Stevenson has emphasized conditioning since his first day on the job, when he concluded a meeting with returning players by distributing an off-season workout plan which they were to follow. He also has the players more mindful of proper diet and nutrition.  

 Aamir Holmes  has been working closely with sophomore Marshawn Durr, who will open the season as the Lions’ starting quarterback. “He’s not going to fling it 60 yards down the field, but he can make the throws he has to make, he sees the field and he really works at getting better,”  Holmes said.

Junior Javon Logan, who led the Lions in rushing as a sophomore, is back to anchor the running game, with help from sophomore track star Chase Jordan. Kevin Jackson, who caught nine touchdown passes last  season, will be difficult to replace in the passing game, but junior basketball player Neil Anderson has opened some eyes as a wide receiver and junior Gavin Donald can make things happen after he catches the ball.

Tackle Aman Swain, linebacker Joshua Burke and cornerback Lawrence Lee bring savvy and experience to the Lions’ defense.

“I’m excited,” Stevenson said. “The kids have been working hard and they’ve bought into how we want to play.

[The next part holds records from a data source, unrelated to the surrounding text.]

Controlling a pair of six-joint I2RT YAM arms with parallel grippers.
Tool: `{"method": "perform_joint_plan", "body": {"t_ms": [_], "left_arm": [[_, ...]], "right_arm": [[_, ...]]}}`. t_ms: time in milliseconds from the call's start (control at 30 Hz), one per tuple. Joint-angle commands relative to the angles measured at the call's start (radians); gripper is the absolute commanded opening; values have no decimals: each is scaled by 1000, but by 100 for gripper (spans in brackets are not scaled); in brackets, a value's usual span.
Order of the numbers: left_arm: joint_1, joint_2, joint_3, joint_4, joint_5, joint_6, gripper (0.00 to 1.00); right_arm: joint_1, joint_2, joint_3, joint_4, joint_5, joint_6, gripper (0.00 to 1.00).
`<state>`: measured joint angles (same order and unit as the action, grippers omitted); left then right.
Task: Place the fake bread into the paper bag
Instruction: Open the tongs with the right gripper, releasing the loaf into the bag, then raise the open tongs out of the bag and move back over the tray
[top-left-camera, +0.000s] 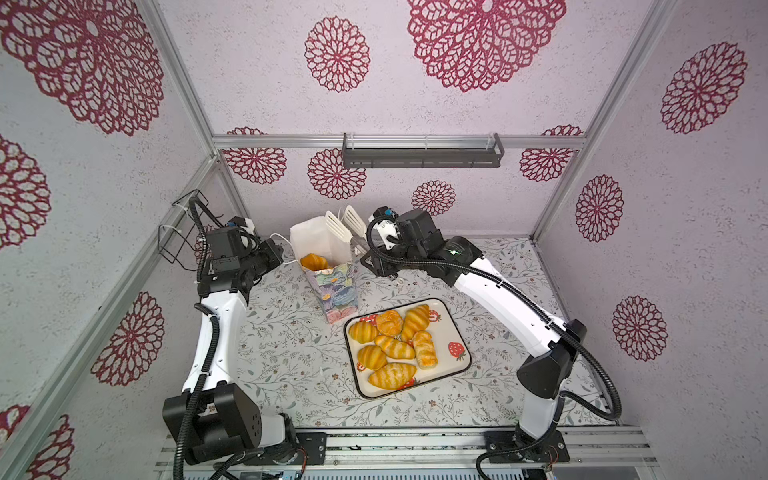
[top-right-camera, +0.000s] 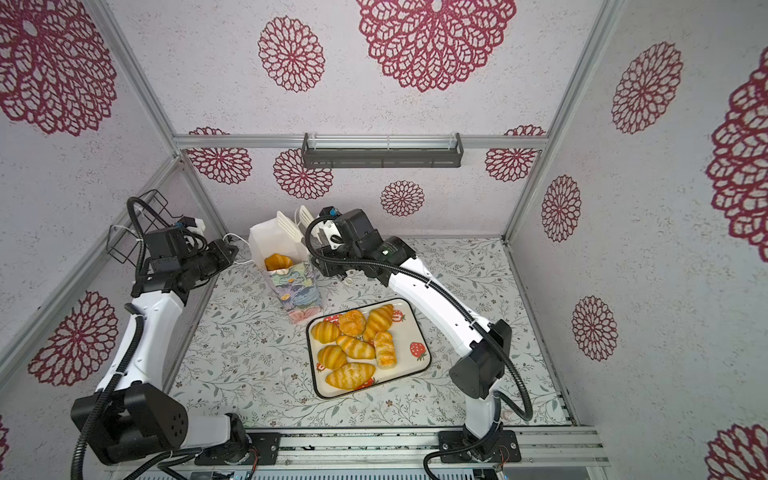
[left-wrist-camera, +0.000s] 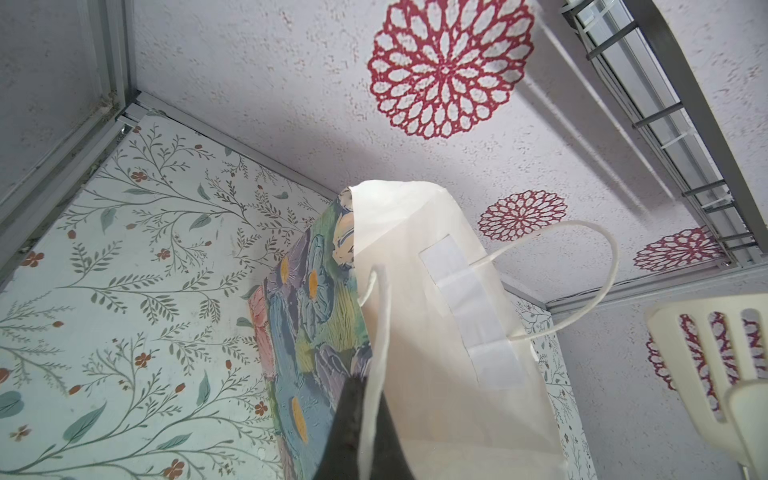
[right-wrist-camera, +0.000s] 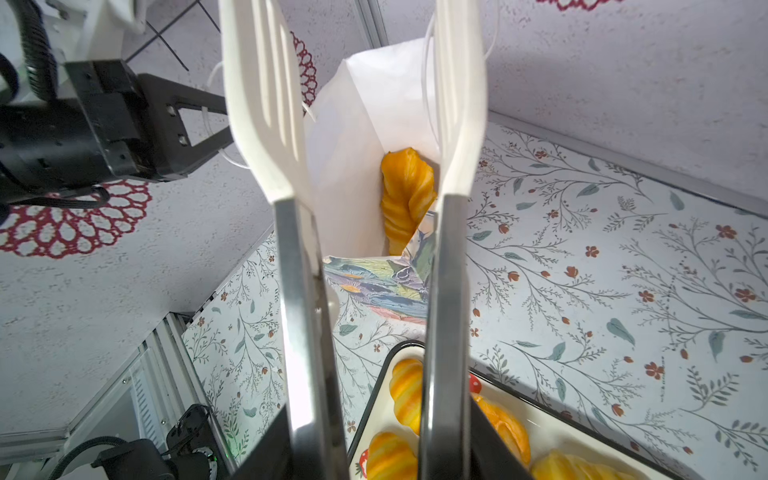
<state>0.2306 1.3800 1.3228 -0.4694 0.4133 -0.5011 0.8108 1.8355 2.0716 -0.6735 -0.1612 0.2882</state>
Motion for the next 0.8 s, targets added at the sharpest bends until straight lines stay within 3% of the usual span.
{"method": "perform_joint_plan", "body": {"t_ms": [0,767], "left_arm": [[-7,-29,-14,12,4,10,0],[-7,-35,-13,17,10,1,0]], "right_arm": [[5,-100,8,27,52,-20,46],[-44,-340,-243,36,166,8,43]]}}
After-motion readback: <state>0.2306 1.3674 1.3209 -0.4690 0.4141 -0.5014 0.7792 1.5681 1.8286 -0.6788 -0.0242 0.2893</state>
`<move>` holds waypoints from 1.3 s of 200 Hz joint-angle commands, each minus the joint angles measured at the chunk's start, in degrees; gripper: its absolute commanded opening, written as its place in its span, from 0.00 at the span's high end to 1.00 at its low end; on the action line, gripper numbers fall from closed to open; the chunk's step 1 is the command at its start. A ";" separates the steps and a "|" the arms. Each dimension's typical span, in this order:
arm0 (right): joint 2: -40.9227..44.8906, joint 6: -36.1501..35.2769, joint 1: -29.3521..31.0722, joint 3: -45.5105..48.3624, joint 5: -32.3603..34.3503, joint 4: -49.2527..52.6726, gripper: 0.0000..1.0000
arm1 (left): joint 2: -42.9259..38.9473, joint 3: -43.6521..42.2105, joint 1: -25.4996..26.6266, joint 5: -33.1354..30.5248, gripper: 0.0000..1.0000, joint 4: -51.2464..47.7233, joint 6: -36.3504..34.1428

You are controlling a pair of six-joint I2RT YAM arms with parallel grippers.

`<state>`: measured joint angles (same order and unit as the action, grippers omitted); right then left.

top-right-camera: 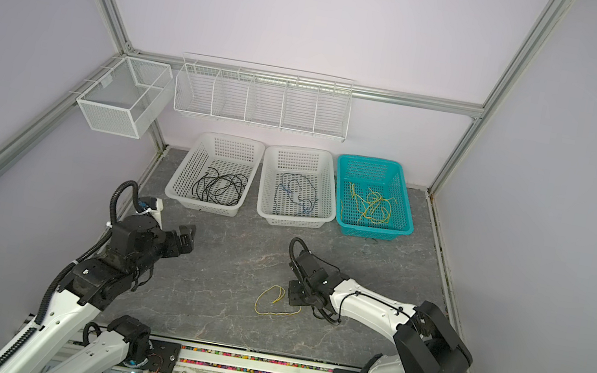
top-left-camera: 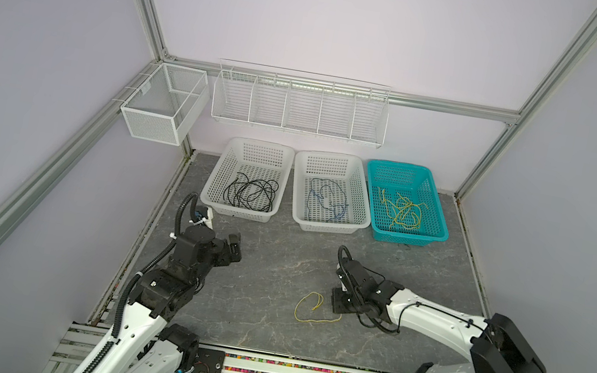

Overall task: Untangle the cables
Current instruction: 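Grasp the yellow wire on the table with the right gripper, then carry the yellow wire into the teal basket and open the right gripper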

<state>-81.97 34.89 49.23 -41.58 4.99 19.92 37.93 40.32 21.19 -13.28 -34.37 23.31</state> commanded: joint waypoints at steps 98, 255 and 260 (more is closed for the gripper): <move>24.35 -8.01 -8.96 -16.56 8.39 17.69 0.93 | 0.39 0.03 0.28 0.53 0.00 0.18 -0.72; -8.64 -5.36 -46.54 -46.93 -8.69 12.68 0.93 | 2.12 -0.06 0.37 -0.08 0.00 0.09 -0.79; -9.81 -5.36 -46.90 -47.44 -8.90 12.17 0.93 | 2.07 -0.11 0.49 -0.15 0.00 0.09 -0.81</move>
<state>-88.25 28.56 3.07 -86.04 -1.67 34.98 40.10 40.29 21.41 -13.08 -34.39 23.31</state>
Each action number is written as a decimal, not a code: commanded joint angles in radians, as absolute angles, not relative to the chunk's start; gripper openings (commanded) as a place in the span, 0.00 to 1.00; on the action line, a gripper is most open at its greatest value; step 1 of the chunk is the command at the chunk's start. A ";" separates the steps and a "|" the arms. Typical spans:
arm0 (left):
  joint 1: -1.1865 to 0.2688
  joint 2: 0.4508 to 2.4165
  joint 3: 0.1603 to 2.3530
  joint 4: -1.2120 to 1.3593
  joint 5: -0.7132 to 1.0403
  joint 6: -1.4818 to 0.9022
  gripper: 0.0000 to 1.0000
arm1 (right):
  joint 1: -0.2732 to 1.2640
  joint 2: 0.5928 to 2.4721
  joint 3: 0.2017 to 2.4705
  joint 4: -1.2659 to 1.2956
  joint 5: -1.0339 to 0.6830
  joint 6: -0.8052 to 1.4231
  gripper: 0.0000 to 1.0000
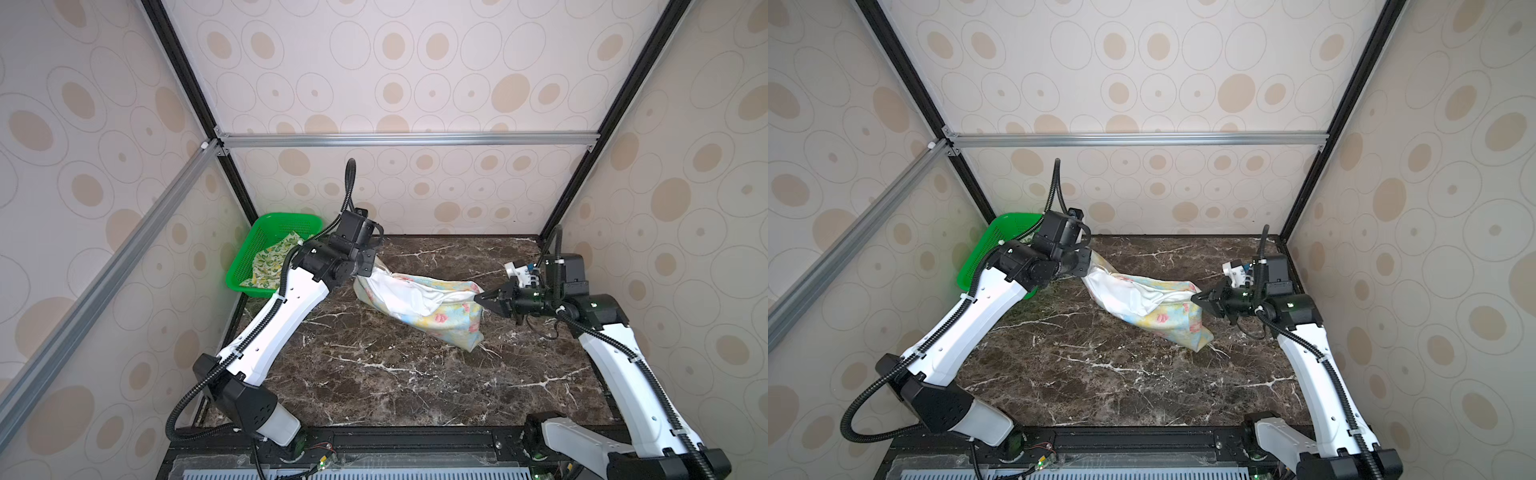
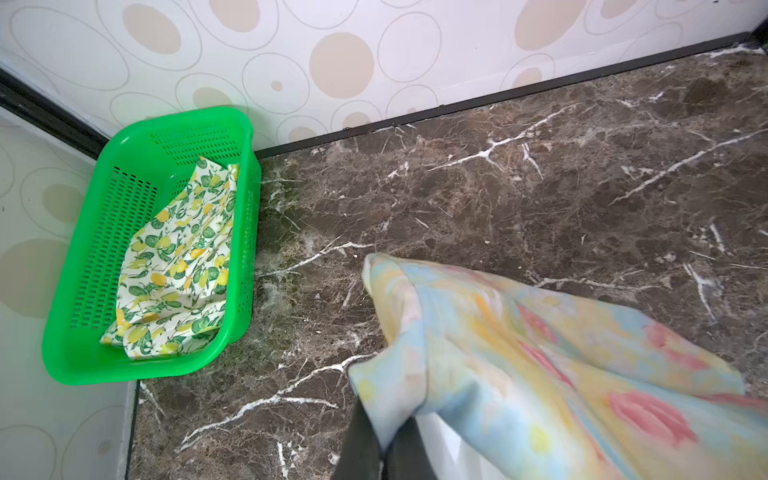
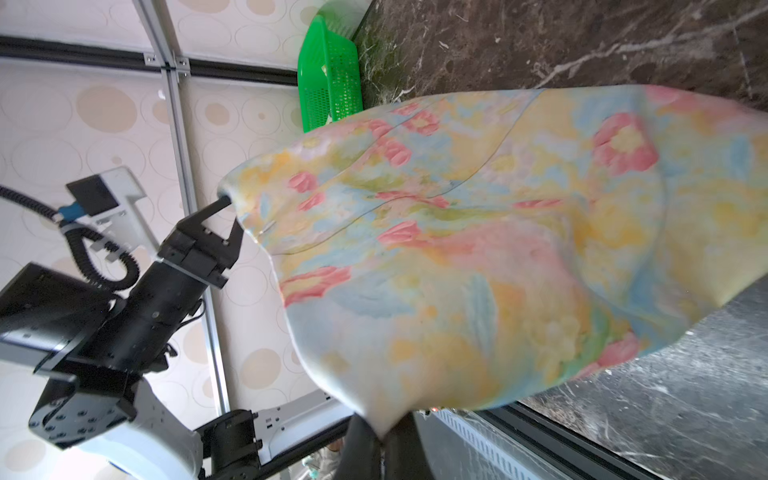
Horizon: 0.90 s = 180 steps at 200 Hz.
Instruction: Fold and stack the skirts
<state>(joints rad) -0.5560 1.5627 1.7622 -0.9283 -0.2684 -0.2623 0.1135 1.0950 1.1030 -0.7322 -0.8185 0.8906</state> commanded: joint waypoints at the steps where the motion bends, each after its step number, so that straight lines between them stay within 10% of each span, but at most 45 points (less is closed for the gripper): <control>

We’re very mindful of the history and traditions involved with Leo football, and we want to make some history of our own, starting this year. This is a great opportunity.”   

The schedule:

Friday, August 25—Bishop Mac,* 7 p.m.
Friday, Sept. 1–at Walther Christian, 7:30 p.m.
Friday, Sept. 8—at Marmion Academy, 7:30 p.m.
Friday, Sept. 15—at DePaul Prep, 7 p.m.
Saturday, Sept. 23—St. Laurence*, 1 p.m.
Saturday, Sept. 30—De La Salle*, 3 p.m.
Friday, Oct. 6—at Joliet Catholic, 7:30 p.m.
Saturday, Oct. 14—Wheaton St. Francis*, 5 p.m.
Thursday, Oct. 19—at Marian Catholic, 7:30 p.m. 

*=home game at St. Rita’s Cronin Field, 78th and Western

Leo Opening Day 2023

By Dan McGrath

The largest freshman class to enroll at Leo High School in more than 20 years got a sense of what a special place Leo is when they showed up for Opening Day on Thursday, August 10.

More than 50 Leo alums ranging from the Class of 1963 to the Class of 2023 were on hand to salute 86 newcomers, as well as some 150 “returning veterans,” greeting them in the courtyard with “Welcome to the Leo Brotherhood” as they arrived for the first day of class as Lee begins its 98th year of service at the corner of 79th and Sangamon.

Office of Catholic Schools Superintendent Greg Richmond, Sixth Ward Alderman William Hall and a large contingent of our friends from the Big Shoulders Fund and the Greater Auburn Gresham Development Corp. also joined the welcoming party. A drumline from GADC provided energetic background music. TV crews from NBC-5 and CBS-2 Chicago filed stories for their afternoon news programs.

The weather cooperated—it was a cool, clear morning, almost too nice a day to be in school, but an ideal day to be outside celebrating Leo.

“There’s no better way to kick off a school year,” Principal Shaka Rawls said amidst the festivities.

The Opening Day celebration arrived one year after Principal Rawls, so this was our seventh. Mr. Rawls conceived it as a means of connecting the generations of Leo Men, as well as reminding the young Lions that by enrolling at Leo, they’re becoming part of something special.

“Alumni support and involvement is a big reason why we’re so special,” Mr. Rawls added, thanking the alums for their participation. “It’s important for the young guys to see that the day they arrive.”

After the ceremony the students assembled in the auditorium, where Superintendent Richmond spoke to them about upholding Leo’s traditions and Principal Rawls outlined expectations. Admissions Director Kevin McNair was cited for the energy and effort he put into assembling such a robust freshman class.

As the Young Lions headed off to class, the alums and other guests moved to the cafeteria for coffee, juice and pastries served by the Leo Parents Club.

“This is the largest group of kids we’ve had in the building since I’ve been here, by a lot,” said Leo President Dan McGrath, who is beginning his 14th year. “What it means is we’re set up to have another great year.”